(Assigned task)
Pictures are to be skipped. Retype exactly the lines from the top of the material through the one with "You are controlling", and only those.

(Data shown)
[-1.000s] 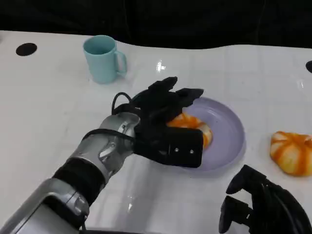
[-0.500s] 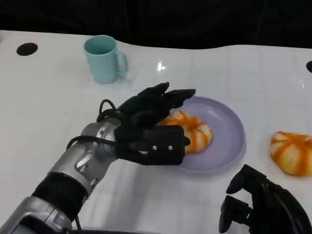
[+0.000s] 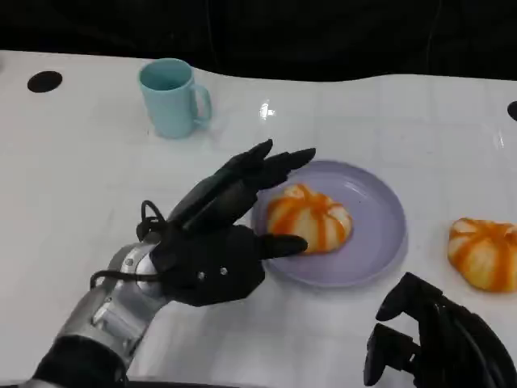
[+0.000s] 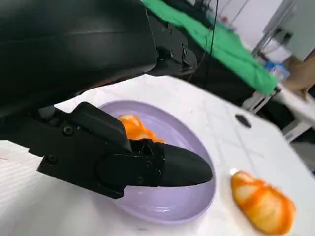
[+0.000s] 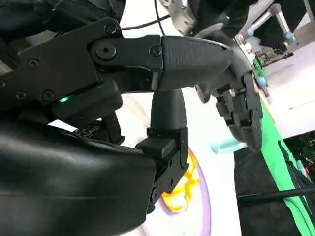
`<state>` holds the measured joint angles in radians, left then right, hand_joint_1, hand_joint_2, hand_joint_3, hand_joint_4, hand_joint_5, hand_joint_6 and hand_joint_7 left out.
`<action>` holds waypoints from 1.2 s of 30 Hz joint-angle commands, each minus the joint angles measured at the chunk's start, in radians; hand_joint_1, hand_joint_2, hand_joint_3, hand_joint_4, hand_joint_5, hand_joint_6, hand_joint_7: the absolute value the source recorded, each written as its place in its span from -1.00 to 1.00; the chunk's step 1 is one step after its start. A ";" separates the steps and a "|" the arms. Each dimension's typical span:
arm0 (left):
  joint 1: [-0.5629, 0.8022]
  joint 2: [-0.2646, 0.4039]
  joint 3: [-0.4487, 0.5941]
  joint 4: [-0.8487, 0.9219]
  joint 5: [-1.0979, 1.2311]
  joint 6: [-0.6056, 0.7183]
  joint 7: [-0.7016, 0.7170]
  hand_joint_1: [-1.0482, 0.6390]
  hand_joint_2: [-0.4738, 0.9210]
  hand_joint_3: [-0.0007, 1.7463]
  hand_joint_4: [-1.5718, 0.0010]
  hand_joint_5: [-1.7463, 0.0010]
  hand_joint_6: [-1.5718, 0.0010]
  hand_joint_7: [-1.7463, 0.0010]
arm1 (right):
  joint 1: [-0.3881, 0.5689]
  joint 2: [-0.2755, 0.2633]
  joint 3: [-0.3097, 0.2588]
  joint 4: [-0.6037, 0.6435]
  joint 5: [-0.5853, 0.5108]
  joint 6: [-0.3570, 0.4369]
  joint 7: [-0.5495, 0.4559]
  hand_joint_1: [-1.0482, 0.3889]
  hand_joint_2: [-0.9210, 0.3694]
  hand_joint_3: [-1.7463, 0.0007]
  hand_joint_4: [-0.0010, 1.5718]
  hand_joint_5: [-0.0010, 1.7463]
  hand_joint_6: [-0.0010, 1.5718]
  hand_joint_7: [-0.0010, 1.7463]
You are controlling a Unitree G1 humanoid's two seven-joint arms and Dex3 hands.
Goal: Grasp the bread from the table and place it into the plate.
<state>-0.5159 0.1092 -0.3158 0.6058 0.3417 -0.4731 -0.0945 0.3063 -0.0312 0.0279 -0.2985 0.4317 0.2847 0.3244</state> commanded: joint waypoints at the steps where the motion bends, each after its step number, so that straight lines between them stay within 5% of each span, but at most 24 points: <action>1: 0.066 -0.035 0.062 -0.018 -0.095 -0.073 0.027 -0.53 1.00 -0.80 0.67 0.08 0.34 0.89 | -0.001 -0.012 -0.011 -0.008 0.005 -0.002 0.001 -0.27 -1.00 0.40 -0.04 1.00 -0.42 1.00; 10: 0.197 -0.101 0.155 -0.106 -0.366 -0.065 -0.114 -0.36 1.00 -0.82 0.43 -0.43 0.02 0.71 | 0.003 -0.009 -0.014 -0.016 0.008 0.004 -0.007 -0.26 -1.00 0.41 -0.05 1.00 -0.42 1.00; 16: 0.278 -0.105 0.191 -0.199 -0.460 -0.001 -0.182 -0.37 1.00 -0.72 0.40 -0.71 0.23 0.02 | 0.006 -0.010 -0.015 -0.018 0.005 0.002 -0.010 -0.23 -1.00 0.38 -0.07 1.00 -0.44 1.00; 23: 0.364 -0.117 0.229 -0.284 -0.592 0.053 -0.282 -0.41 1.00 -0.77 0.47 -0.86 0.36 -0.41 | 0.007 -0.011 -0.017 -0.022 0.008 0.009 -0.013 -0.24 -1.00 0.38 -0.07 1.00 -0.43 1.00; 36: 0.519 -0.155 0.266 -0.446 -0.748 0.213 -0.354 -0.52 1.00 -0.66 0.33 -1.00 0.31 -0.59 | 0.010 -0.013 -0.020 -0.026 0.012 0.009 -0.004 -0.26 -1.00 0.40 -0.05 1.00 -0.42 1.00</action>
<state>-0.0230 -0.0449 -0.0649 0.1863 -0.3812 -0.2711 -0.4254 0.3107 -0.0354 0.0174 -0.3136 0.4360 0.3011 0.3160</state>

(Solution below)
[-1.000s] 
[-0.500s] 
[+0.000s] 
[+0.000s] 
[+0.000s] 
`<state>` holds the measured joint angles in radians, left then right, hand_joint_1, hand_joint_2, hand_joint_3, hand_joint_4, hand_joint_5, hand_joint_6 and hand_joint_7 left out.
`<action>` holds waypoints from 1.2 s of 30 Hz joint-angle commands, each minus the joint angles measured at the chunk's start, in radians; hand_joint_1, hand_joint_2, hand_joint_3, hand_joint_4, hand_joint_5, hand_joint_6, hand_joint_7: the absolute value the source recorded, each written as its place in its span from -1.00 to 1.00; the chunk's step 1 is one step after its start. A ";" separates the steps and a "|" the arms. Each dimension's typical span:
arm0 (left):
  joint 1: [-0.5629, 0.8022]
  joint 2: [-0.2646, 0.4039]
  joint 3: [-0.4487, 0.5941]
  joint 4: [-0.8487, 0.9219]
  joint 5: [-1.0979, 1.2311]
  joint 6: [-0.6056, 0.7183]
  joint 7: [-0.7016, 0.7170]
  hand_joint_1: [-1.0482, 0.6390]
  hand_joint_2: [-0.4738, 0.9210]
  hand_joint_3: [-0.0007, 1.7463]
  hand_joint_4: [-1.5718, 0.0010]
  hand_joint_5: [-1.7463, 0.0010]
  hand_joint_6: [-1.5718, 0.0010]
  hand_joint_7: [-1.7463, 0.0010]
arm1 (right):
  joint 1: [-0.3881, 0.5689]
  joint 2: [-0.2755, 0.2633]
  joint 3: [-0.3097, 0.2588]
  joint 4: [-0.6037, 0.6435]
  joint 5: [-0.5853, 0.5108]
  joint 6: [-0.3570, 0.4369]
  joint 7: [-0.5495, 0.4559]
  hand_joint_1: [-1.0482, 0.3889]
  hand_joint_2: [-0.9210, 0.3694]
  hand_joint_3: [-1.7463, 0.0007]
  hand_joint_4: [-0.0010, 1.5718]
  hand_joint_5: [-0.0010, 1.7463]
  hand_joint_6: [-0.0010, 1.5718]
  hand_joint_7: [-0.0010, 1.7463]
You are controlling a Unitree G1 humanoid's two seven-joint arms and Dex3 hands.

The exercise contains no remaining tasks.